Today’s NY Times describes how Ford’s designers went “back to the drawing board” to tune the controls on their new cars.
They didn’t use drawing boards. That was the first big step. They used video games and paper mock-ups and modeling clay.
There are some valuable lessons here for legal project managers.
The most important is this:
[T]he development team created guiding statements: To disappoint is worse than never making the promise. And: Unmet expectations negatively impact people’s perceptions.
These are simple enough… but how many project managers truly respect them? How about attorneys and legal project managers in particular?
Don’t promise what you can’t deliver. Explicitly explore client expectations.
How hard are these? Most attorneys — and project managers — get the first. Overpromising is best left to the province of marketers and TV commercials, and most attorneys are rightfully cautious around what they promise. Project managers, attorneys, and attorney project managers recognize that any statement may be heard as a promise, setting expectations, and so they invariably answer either “it depends” (attorneys) or “no” (project managers). Those are not always the best answers, or the right answers, but they’re safe answers; I’ll leave discussion of applicability to another time.

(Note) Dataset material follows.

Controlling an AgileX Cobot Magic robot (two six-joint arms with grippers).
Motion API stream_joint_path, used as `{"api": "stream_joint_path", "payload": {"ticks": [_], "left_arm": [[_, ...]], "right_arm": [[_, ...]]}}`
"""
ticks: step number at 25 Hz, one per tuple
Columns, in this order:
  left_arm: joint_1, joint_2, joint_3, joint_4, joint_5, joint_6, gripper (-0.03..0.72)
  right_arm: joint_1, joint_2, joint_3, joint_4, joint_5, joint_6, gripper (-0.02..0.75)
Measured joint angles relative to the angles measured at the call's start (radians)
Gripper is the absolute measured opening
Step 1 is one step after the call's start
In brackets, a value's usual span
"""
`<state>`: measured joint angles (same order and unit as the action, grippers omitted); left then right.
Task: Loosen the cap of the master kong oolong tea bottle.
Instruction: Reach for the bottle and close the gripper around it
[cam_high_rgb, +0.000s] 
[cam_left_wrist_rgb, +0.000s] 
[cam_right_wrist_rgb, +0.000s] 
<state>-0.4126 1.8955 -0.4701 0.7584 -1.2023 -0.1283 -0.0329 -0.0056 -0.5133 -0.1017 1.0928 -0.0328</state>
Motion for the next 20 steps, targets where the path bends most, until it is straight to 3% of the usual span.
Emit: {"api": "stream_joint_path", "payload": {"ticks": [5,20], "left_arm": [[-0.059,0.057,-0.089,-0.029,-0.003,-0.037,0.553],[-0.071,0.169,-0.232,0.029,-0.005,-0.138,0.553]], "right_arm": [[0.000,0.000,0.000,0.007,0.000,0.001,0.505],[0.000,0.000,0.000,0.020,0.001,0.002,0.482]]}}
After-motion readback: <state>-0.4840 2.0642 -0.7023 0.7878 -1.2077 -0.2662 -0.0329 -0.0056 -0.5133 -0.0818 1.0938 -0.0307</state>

The second statement, however, is one of the keys to success in Legal Project Management. Get client expectations out in the open — not just the “official” client, such as the attorney in the GC’s reporting chain who engaged your firm’s services, but her clients, the folks on the business side who have the real problem you’re trying to address. What are their expectations? Do you even know who they are? All of them? Do they have the same expectations? (In the corporate environment, that would be a near-miracle.)

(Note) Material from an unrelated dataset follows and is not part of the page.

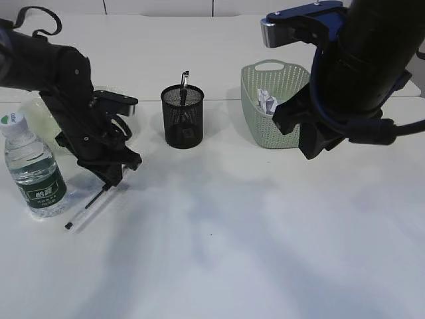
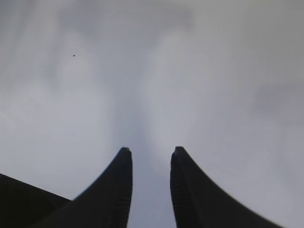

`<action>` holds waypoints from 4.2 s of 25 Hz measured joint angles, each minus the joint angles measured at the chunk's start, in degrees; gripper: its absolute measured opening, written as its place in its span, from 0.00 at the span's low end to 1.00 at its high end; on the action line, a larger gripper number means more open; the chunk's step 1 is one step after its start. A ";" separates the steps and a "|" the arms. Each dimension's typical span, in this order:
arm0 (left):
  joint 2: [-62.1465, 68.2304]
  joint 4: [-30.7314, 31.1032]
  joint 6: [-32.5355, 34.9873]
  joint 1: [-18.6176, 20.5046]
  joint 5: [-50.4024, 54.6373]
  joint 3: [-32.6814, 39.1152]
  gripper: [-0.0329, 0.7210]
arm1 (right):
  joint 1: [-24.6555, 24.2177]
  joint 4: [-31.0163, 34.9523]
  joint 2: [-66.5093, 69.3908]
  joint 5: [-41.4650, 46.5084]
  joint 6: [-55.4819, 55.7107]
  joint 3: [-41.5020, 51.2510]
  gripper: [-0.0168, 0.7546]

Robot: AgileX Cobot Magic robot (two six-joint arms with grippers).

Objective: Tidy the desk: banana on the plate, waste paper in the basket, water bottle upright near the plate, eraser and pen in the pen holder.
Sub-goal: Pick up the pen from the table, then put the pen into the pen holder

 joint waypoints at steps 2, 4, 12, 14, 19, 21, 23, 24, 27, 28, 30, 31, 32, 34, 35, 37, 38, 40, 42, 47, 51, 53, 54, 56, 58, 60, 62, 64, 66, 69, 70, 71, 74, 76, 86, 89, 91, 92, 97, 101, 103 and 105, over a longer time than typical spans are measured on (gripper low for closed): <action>-1.01 -0.13 0.11 0.00 0.00 0.00 0.10 | 0.00 0.00 0.00 0.00 0.00 0.00 0.30; -2.13 -0.13 0.22 0.00 0.11 0.00 0.10 | 0.00 0.00 0.00 0.00 0.00 0.00 0.30; -6.86 -0.25 0.32 0.00 -0.40 0.00 0.10 | 0.00 0.00 0.00 0.00 0.00 0.00 0.30; -8.39 -0.36 0.32 0.00 -1.51 0.00 0.10 | 0.00 0.00 0.00 0.00 0.00 0.00 0.30; -11.33 -1.51 0.38 0.00 -6.75 -1.63 0.10 | 0.00 0.00 0.00 0.00 0.00 0.00 0.30; -11.76 -2.78 0.46 0.00 -9.11 -2.33 0.10 | 0.00 0.00 0.00 0.00 0.00 0.00 0.30; -11.82 -3.97 0.46 0.00 -11.70 -2.73 0.10 | 0.00 0.00 0.00 0.00 0.00 0.00 0.30; -11.82 -4.73 0.46 0.00 -13.32 -2.73 0.10 | 0.00 0.00 0.00 0.00 0.00 0.00 0.30; -11.82 -7.12 0.46 0.00 -18.12 -2.73 0.10 | 0.00 0.00 0.00 0.00 0.00 0.00 0.30; -11.82 -7.95 0.46 0.00 -20.08 -2.73 0.10 | 0.00 0.00 0.00 0.00 0.00 0.00 0.30; -11.82 -9.11 0.46 0.00 -24.05 -2.73 0.10 | 0.00 0.00 0.00 0.00 0.00 0.00 0.30; -11.82 -9.52 0.46 0.00 -25.93 -2.73 0.10 | 0.00 0.00 0.00 0.00 -0.11 0.00 0.30; -11.82 -9.82 0.46 0.00 -28.15 -2.73 0.10 | 0.00 0.00 0.00 0.00 -0.11 0.00 0.30; -11.82 -10.24 0.46 0.00 -32.24 -2.73 0.10 | 0.00 0.00 0.00 0.00 -0.11 0.00 0.30; -11.82 -10.35 0.46 0.00 -34.13 -2.73 0.10 | 0.00 0.00 0.00 0.00 -0.11 0.00 0.30; -11.82 -10.59 0.46 0.00 -37.26 -2.73 0.10 | 0.00 0.00 0.00 0.00 -0.11 0.00 0.30; -11.82 -10.60 0.46 0.00 -38.47 -2.73 0.10 | 0.00 0.00 0.00 0.00 -0.11 0.00 0.30; -11.82 -10.82 0.46 0.00 -41.18 -2.73 0.10 | 0.00 0.00 0.00 0.00 -0.11 0.00 0.30; -11.82 -10.85 0.46 -0.28 -43.93 -2.73 0.10 | 0.00 0.00 0.00 0.00 -0.11 0.00 0.30; -10.08 -10.94 0.46 -2.34 -49.54 -2.73 0.10 | 0.00 0.00 0.00 0.00 -0.11 0.00 0.30; -8.27 -10.94 0.08 -3.18 -53.32 -2.73 0.10 | 0.00 0.00 0.00 0.00 -0.11 0.00 0.30; -7.60 -10.94 -0.97 -3.18 -55.01 -2.73 0.10 | 0.00 0.00 0.00 0.00 -0.11 0.00 0.30; -7.21 -10.94 -1.38 -3.18 -55.62 -2.73 0.10 | 0.00 0.00 0.00 0.00 -0.11 0.00 0.30; -6.61 -10.94 -2.16 -3.18 -57.53 -2.73 0.10 | 0.00 0.00 0.00 0.00 -0.11 0.00 0.30; -6.01 -10.94 -2.91 -3.30 -59.34 -2.73 0.10 | 0.00 0.00 0.00 0.00 -0.11 0.00 0.30; -5.52 -10.94 -3.83 -3.41 -61.10 -2.73 0.10 | 0.00 0.00 0.00 0.00 -0.11 0.00 0.30; -4.98 -10.58 -4.48 -3.66 -62.21 -2.73 0.10 | 0.00 0.00 0.00 0.00 -0.11 0.00 0.30; -4.21 -9.73 -5.98 -3.87 -63.12 -2.73 0.10 | 0.00 0.00 -0.03 0.00 -0.11 0.00 0.30; -3.34 -8.42 -7.29 -4.00 -64.45 -2.73 0.10 | 0.00 0.00 -0.03 0.00 -0.11 0.00 0.30; -2.23 -6.34 -9.72 -4.11 -65.87 -2.73 0.10 | 0.00 0.00 -0.03 0.00 -0.11 0.00 0.30; -1.94 -5.77 -10.09 -4.11 -66.15 -2.73 0.10 | 0.00 0.00 -0.03 0.00 -0.11 0.00 0.30; -1.70 -5.54 -10.33 -4.11 -66.15 -2.73 0.10 | 0.00 0.00 -0.03 0.00 -0.11 0.00 0.30; -0.75 -5.16 -10.72 -4.11 -66.27 -2.73 0.10 | 0.00 0.00 -0.03 0.00 -0.11 0.00 0.30; -0.09 -5.05 -10.84 -4.11 -66.33 -2.73 0.10 | 0.00 0.00 -0.03 0.00 -0.11 0.00 0.30; 2.43 -1.76 -13.03 -4.11 -65.06 -2.73 0.10 | 0.00 0.00 -0.03 0.00 -0.11 0.00 0.30; 2.43 -0.37 -13.16 -4.11 -62.87 -2.73 0.10 | 0.00 0.00 -0.03 0.00 -0.11 0.00 0.30; 2.43 0.66 -13.20 -4.11 -60.66 -2.73 0.10 | 0.00 0.00 -0.03 0.00 -0.11 0.00 0.30; 2.43 0.83 -13.20 -4.11 -59.70 -2.73 0.10 | 0.00 0.00 -0.03 0.00 -0.11 0.00 0.30; 2.43 1.10 -13.20 -4.11 -57.41 -2.73 0.11 | 0.00 0.00 -0.03 0.00 -0.11 0.00 0.30; 2.43 1.19 -13.20 -4.11 -57.06 -2.73 0.16 | 0.00 0.00 -0.03 0.00 -0.11 0.00 0.30; 2.43 1.30 -13.20 -4.11 -57.06 -2.73 0.22 | 0.00 0.00 -0.03 0.00 -0.11 0.00 0.30; 2.43 1.24 -13.20 -4.11 -57.35 -2.73 0.30 | 0.00 0.00 -0.03 0.00 -0.11 0.00 0.30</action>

Yet if you cannot meet their expectations, they will be disappointed, which will eventually hit repurchase intent (a/k/a client retention, a/k/a your profit in coming years). If you don’t know their expectations, what chance do you have of either meeting them or directing them toward more reasonable levels?
By the way, here’s a passage that stood out to me as a teacher of project management:
“We found we learned the most not from the average driver, but from the extreme cases,” said Iain Roberts, head of the interface group in Ideo’s Chicago office, who led the team working with Ford. “We want to get to the ends of the bell curve.”
I try to pull examples from all fields when I teach — from law, of course, but also from baseball, from software development, from construction and aerospace and more. I’ve also found, in managing projects, that the best ideas often come from the ends of the curve, ideas that seem off-the-wall at first but often are groping ways to express thoughts that are out of the mainstream. The best ideas are often expressed haltingly and elliptically at first; a good project manager learns to tease these out rather than reject them as nonsense. (Indeed, many do turn out to be nonsense, but you can deflect and discard later rather than at first hearing.)
Don’t promise what you can’t deliver. Explicitly explore client expectations. Good thoughts for project managers.